I sigh, slouching back into the couch, remembering her. Nearly my entire life she struggled with her weight. Yo-yoing between obesity and morbid obesity. Ironic then, that at the hour of her death, she wasn’t much more than a waif, subsisting on tube feedings because she could no longer breathe and eat at the same time. It was around the time of her diagnosis of heart failure that I realized no one should have to die like that, and I became a personal trainer.
Through that work, dealing with injuries and mobility limitations of my clients inspired an interest in physical therapy, but even if I could have afforded to take some classes over the last several years, I’m not sure when I would have found the time. And now I’m thirty.
My drink is empty. While I’m making another, Lilah shows up.
She’s much less fixed up than I normally see her when she’s out and about. This is more like the version I saw in the mornings while we were in the Hamptons. Wide-legged sweatpants and a tight, cropped tank. Her brown hair is in a frizzy ponytail.
She looks younger like this. “I was thinking and researching all the way down here,” she tells me when she joins me in the kitchen to mix her own drink. “I have an idea, but you’re going to hate it.”
“I hate everything,” I tell her. “What’s your idea?”
“Check in with me first. How are you doing?”
Honestly? I’m depressed. Thinking about my mom didn’t help with that, but Lilah doesn’t know anything about her. My life is stuffed into so many different compartments, it’s sometimes hard to remember who knows what about me. But unlike Graham, I don’t lie. And if I get drunk enough tonight, Lilah may end up being one of the few people who knows everything there is to know.
“I’m not happy. I did some research, too. A certain someone seemed to keep coming up.”
“Yeah. Okay, well, I’m glad you know about that. I didn’t want to have to show you.”
“You know—and I’m not defending him—I swear, I’m not—but the way he talks about it makes it seem perfectly reasonable. Who wouldn’t want to protect kids, right?”
“From being kidnapped at CVS? Listen—that’s just not how human trafficking works. I’m not saying shit like that never happens, but real victims are runaways. Kids in the system who have no way out. And they’re disproportionately queer. Did you know that ?”

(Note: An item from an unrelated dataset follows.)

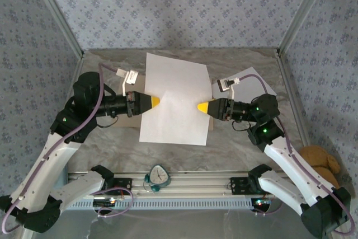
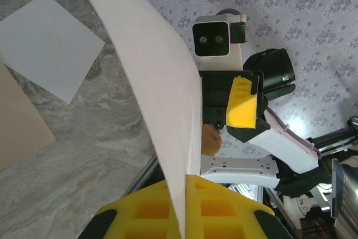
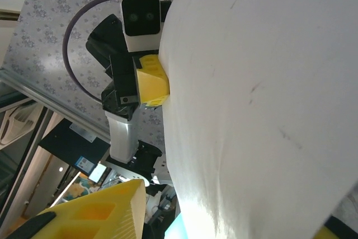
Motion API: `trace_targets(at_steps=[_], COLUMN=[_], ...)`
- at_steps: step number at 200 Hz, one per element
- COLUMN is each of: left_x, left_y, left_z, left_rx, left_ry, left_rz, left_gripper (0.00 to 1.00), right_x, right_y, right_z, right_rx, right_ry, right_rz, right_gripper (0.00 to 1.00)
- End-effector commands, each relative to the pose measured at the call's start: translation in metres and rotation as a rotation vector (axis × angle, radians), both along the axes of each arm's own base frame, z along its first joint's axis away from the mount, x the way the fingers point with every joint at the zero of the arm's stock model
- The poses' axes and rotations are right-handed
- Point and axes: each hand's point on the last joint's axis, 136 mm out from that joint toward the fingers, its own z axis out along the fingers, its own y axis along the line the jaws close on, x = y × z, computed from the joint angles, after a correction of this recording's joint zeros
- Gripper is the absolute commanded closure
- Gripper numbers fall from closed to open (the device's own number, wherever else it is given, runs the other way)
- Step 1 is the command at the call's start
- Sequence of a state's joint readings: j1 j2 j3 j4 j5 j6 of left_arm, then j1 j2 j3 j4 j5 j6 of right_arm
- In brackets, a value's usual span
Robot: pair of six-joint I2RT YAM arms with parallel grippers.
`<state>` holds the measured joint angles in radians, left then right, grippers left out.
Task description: Put the files into the folder
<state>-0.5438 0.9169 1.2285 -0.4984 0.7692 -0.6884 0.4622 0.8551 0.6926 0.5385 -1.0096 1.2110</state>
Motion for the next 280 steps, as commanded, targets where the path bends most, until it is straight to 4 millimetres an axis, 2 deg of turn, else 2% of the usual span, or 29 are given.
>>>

I shake my head but lean back on the counter to listen and learn.
She goes on. “This myth about child abductors is to keep suburban moms scared so they vote for harsher laws and death to the cartels or whatever. But they’re not fixing the problem. The problem is the lack of services for homeless kids—kids who got kicked out for being gay or got addicted to drugs. Or left a shitty situation where their parents were addicts. But I didn’t see anything in the press about this stupid bill that talks about that .”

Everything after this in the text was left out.